**ASSIGNMENT**: Below are lines of data; restate word for word those running from the line containing "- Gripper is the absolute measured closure" to the line containing "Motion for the", inclusive, and no others.

**SUPPLIED MATERIAL**:

━━━━━━━━━━

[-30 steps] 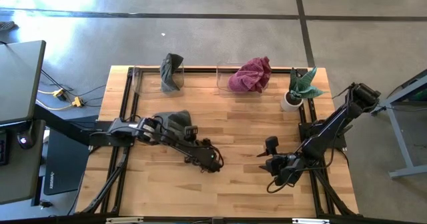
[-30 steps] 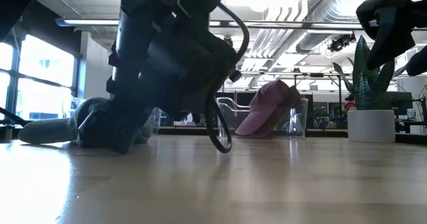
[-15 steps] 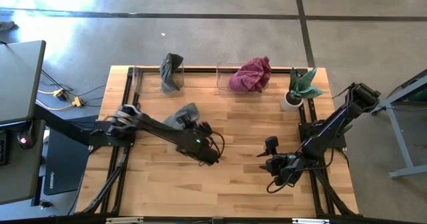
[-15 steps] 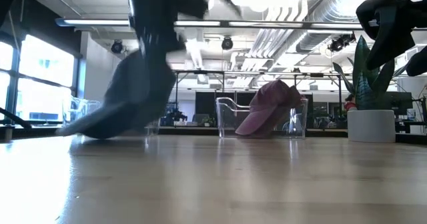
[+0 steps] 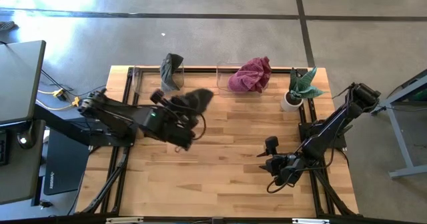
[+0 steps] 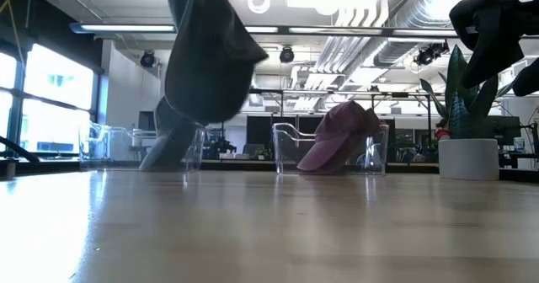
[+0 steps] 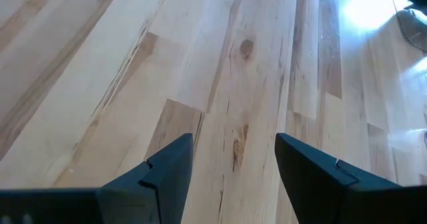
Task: Pick & Place hat
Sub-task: Put the black cap into the left transparent bin
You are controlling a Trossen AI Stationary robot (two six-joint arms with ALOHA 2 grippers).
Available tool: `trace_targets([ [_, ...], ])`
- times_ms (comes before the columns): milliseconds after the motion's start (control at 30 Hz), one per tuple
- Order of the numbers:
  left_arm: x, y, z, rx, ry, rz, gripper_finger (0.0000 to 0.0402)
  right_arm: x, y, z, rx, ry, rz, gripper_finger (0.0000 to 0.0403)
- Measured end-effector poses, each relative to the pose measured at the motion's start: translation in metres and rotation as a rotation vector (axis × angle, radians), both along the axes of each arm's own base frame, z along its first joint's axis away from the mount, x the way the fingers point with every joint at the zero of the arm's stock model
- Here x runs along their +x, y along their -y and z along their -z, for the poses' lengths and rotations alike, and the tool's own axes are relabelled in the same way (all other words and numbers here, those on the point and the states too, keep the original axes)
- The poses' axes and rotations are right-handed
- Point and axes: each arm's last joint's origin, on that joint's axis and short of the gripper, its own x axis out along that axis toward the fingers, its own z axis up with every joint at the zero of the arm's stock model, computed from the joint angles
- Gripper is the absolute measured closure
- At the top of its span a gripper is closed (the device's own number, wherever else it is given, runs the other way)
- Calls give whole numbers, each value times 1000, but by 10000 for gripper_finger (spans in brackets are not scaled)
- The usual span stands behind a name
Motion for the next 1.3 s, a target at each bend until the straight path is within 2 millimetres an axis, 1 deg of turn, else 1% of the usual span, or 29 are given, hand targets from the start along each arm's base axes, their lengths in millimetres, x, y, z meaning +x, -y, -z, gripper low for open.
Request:
trace_targets([
  [67,-9,-4,-11,42,61,-10,401,0,0,0,0,0,0,194],
  [200,-22,-22,-28,158,131,-66,401,0,0,0,-2,1,-3,194],
  [333,-32,-48,-41,247,113,-148,402,1,0,-1,-2,8,0,194],
  [467,-47,-76,-52,289,85,-252,401,1,1,-1,-9,10,0,194],
  [667,-63,-119,-60,374,-31,-435,401,1,1,-1,-10,9,-2,194],
  [833,-72,-152,-58,354,-115,-569,401,1,1,-1,-8,7,-4,194],
  [900,-72,-164,-51,333,-148,-608,401,1,0,0,-7,5,-6,194],
  [967,-72,-177,-36,288,-174,-656,401,1,0,0,-6,5,-6,194],
  [1067,-77,-192,-6,226,-202,-728,401,1,0,0,-7,4,-9,194],
  [1167,-81,-204,31,200,-187,-802,401,1,0,0,-5,3,-11,194],
  [1233,-79,-207,52,195,-171,-822,401,1,0,0,-9,2,-14,194],
  [1300,-77,-207,68,213,-150,-823,401,1,0,0,-12,3,-14,194],
])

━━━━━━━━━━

**TASK RESPONSE**:
- Gripper is the absolute measured closure
- At the top of its span a gripper is closed (the device's own number, wherever else it is given, runs the other way)
- Calls give whole numbers, each value times 1000, but by 10000 for gripper_finger (spans in brackets are not scaled)
- The usual span stands behind a name
Motion for the next 1.3 s, a target at each bend until the straight path is within 2 millimetres an axis, 1 deg of turn, else 1% of the usual span, or 29 are given, hand targets from the start along each arm's base axes, their lengths in millimetres, x, y, z meaning +x, -y, -z, gripper low for open.

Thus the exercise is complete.